Show all the lines in the data below that include the word "does".
────────
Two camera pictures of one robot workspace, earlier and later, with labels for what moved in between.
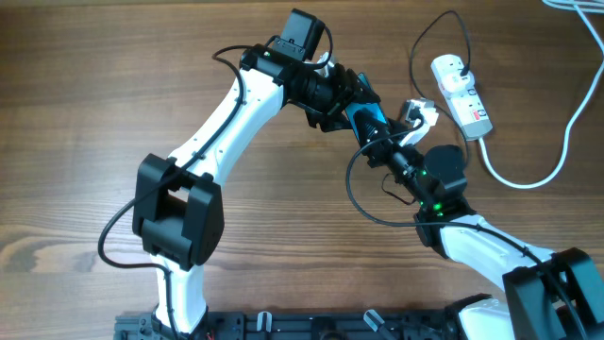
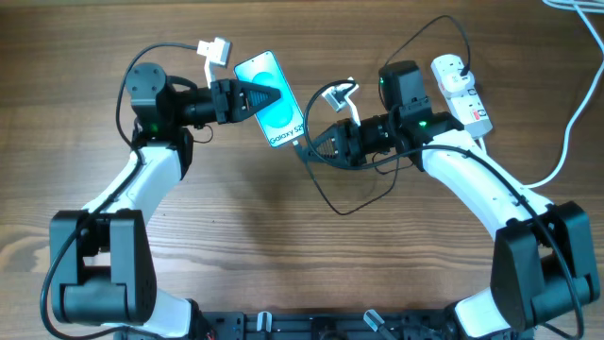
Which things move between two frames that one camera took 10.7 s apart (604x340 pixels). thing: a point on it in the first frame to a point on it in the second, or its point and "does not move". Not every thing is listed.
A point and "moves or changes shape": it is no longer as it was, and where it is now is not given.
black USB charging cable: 466,68 moves or changes shape
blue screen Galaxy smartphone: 374,108 to 280,120
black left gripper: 347,87 to 231,108
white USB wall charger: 454,83 does not move
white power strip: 468,110 does not move
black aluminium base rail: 303,325 does not move
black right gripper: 386,139 to 355,156
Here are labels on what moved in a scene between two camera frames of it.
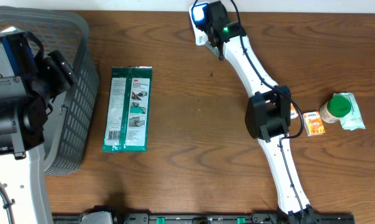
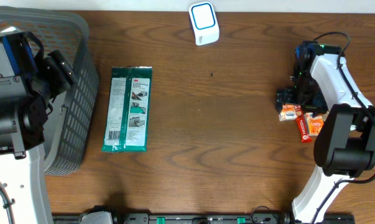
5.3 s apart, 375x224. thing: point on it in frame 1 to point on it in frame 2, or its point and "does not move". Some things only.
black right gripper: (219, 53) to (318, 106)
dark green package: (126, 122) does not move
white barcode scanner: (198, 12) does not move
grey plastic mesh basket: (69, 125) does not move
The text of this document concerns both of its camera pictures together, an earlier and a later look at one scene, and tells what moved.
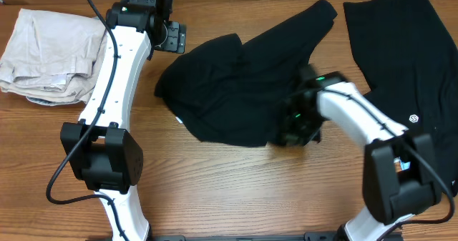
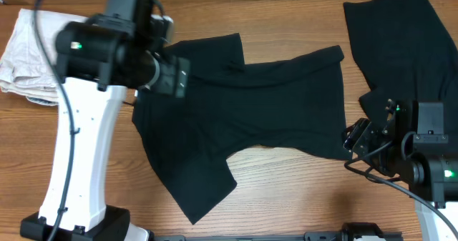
────────
RESULT FOR THIS TASK:
Which things move between two frames that one camera took 10.7 s apart (604x340 pixels). thing: a point on it in the first frame to a point on it in the second, or its point and "does not move". Not every thing is listed.
white USB wall charger: 454,83 does not move
white power strip: 468,110 does not move
black aluminium base rail: 303,325 does not move
5.3 s apart, 375x224. thing: point on it in frame 1 to point on it in frame 2, or its point and "does not move". Some things only.
dark green package: (126, 122) does not move
white barcode scanner: (198, 12) does not move
grey plastic mesh basket: (69, 125) does not move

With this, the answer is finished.